*What you need to do*. In the following material, identify every line holding the string "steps" and return it.

*Recorded data*.
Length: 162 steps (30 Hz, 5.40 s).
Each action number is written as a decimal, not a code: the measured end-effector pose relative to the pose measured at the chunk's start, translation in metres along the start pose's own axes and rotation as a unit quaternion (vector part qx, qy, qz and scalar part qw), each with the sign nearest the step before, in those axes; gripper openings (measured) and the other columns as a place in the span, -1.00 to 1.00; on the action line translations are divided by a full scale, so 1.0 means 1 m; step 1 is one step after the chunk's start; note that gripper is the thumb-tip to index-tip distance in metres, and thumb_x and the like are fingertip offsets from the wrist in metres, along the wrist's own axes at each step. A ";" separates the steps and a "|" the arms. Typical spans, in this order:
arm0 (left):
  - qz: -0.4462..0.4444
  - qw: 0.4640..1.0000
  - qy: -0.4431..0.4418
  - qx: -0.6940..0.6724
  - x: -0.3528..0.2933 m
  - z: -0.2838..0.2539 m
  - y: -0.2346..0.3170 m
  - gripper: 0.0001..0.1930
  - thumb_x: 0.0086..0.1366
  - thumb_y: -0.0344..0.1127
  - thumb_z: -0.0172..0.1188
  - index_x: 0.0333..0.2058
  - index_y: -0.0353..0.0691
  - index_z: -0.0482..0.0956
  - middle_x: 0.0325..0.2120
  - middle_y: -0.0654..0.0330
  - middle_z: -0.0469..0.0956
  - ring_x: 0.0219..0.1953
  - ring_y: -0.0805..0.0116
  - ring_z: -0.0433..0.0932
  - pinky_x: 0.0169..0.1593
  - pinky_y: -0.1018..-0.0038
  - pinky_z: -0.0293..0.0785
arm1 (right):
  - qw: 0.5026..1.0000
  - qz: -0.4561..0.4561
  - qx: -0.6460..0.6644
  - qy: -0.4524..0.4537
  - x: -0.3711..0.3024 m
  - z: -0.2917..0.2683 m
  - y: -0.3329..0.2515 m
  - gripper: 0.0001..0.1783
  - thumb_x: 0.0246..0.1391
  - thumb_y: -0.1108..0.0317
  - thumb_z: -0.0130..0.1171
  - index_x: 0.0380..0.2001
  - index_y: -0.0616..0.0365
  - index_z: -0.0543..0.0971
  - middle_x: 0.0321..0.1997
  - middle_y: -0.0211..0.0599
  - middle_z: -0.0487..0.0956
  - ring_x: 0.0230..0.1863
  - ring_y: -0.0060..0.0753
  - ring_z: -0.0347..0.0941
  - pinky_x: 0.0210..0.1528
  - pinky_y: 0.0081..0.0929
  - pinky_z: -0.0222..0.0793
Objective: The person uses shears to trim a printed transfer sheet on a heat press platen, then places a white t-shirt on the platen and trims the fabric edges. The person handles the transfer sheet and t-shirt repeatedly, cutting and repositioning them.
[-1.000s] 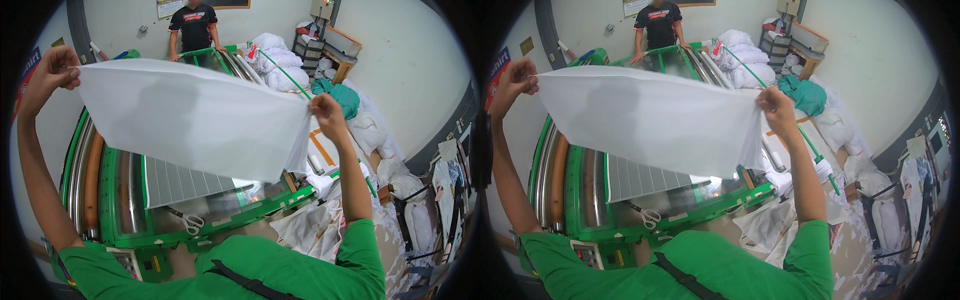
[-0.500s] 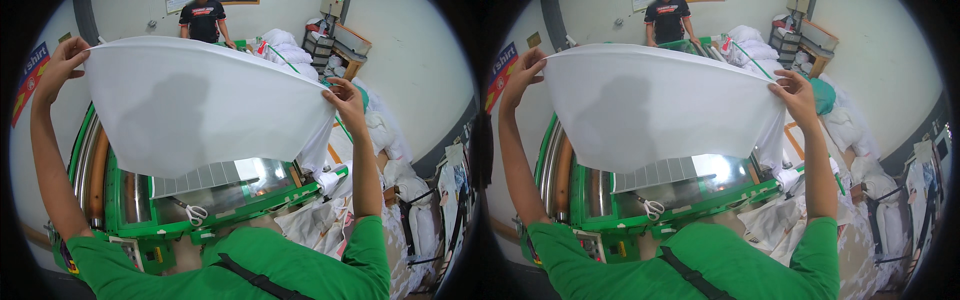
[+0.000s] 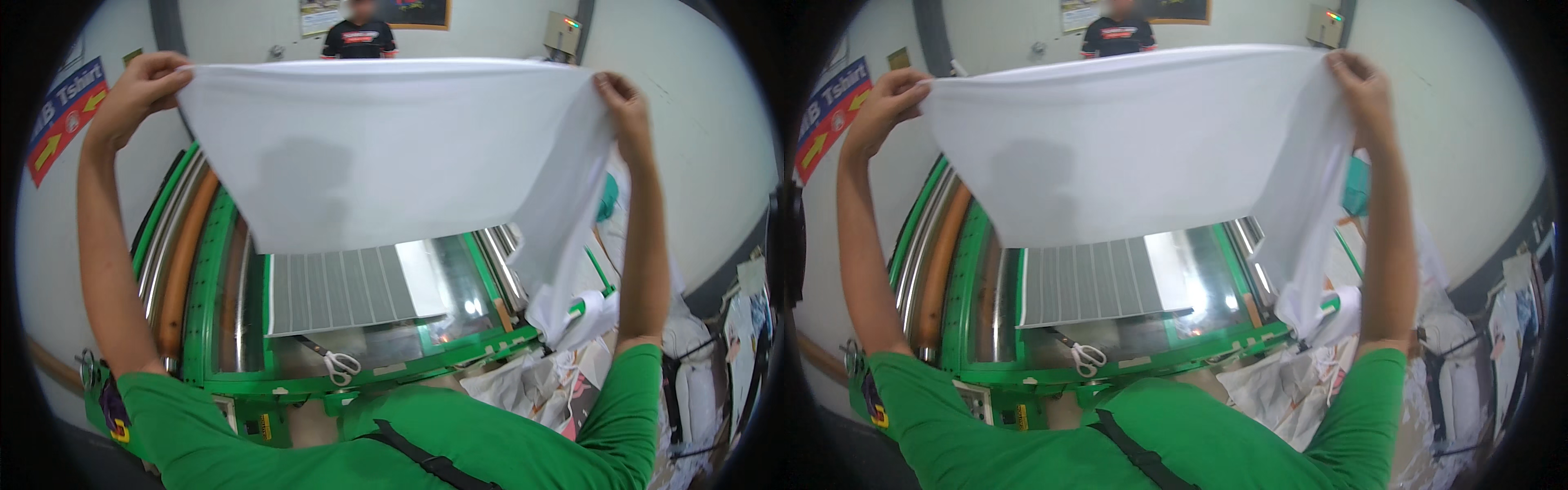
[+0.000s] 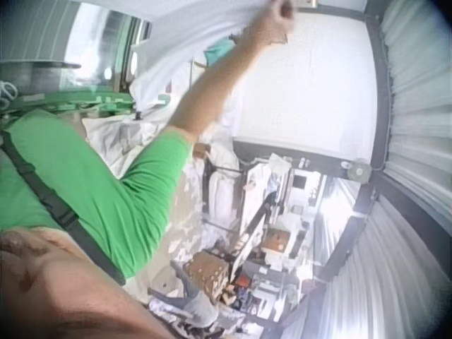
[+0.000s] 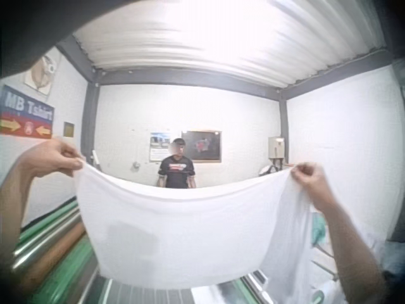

*Answer space*.
Length: 162 steps (30 Hz, 5.40 s).
Each action number is written as a decimal, not a code: the measured end-effector pose relative to the pose measured at the chunk's start, translation in metres along the start pose's own axes and rotation as a unit quaternion (vector part qx, qy, qz and scalar part qw), each with the sign nearest the step before, in those axes; gripper openings (measured) and the other columns as a place in the span, -1.00 to 1.00; on the action line translations are divided by a full scale, so 1.0 means 1 m; step 1 is one step after the chunk's start; note that gripper is the thumb-tip to index-tip distance in metres, and thumb_x and the like are fingertip offsets from the wrist in metres, along the wrist's own axes at each step. A ";" separates the steps and a "|" the arms. Typical spans, in this order:

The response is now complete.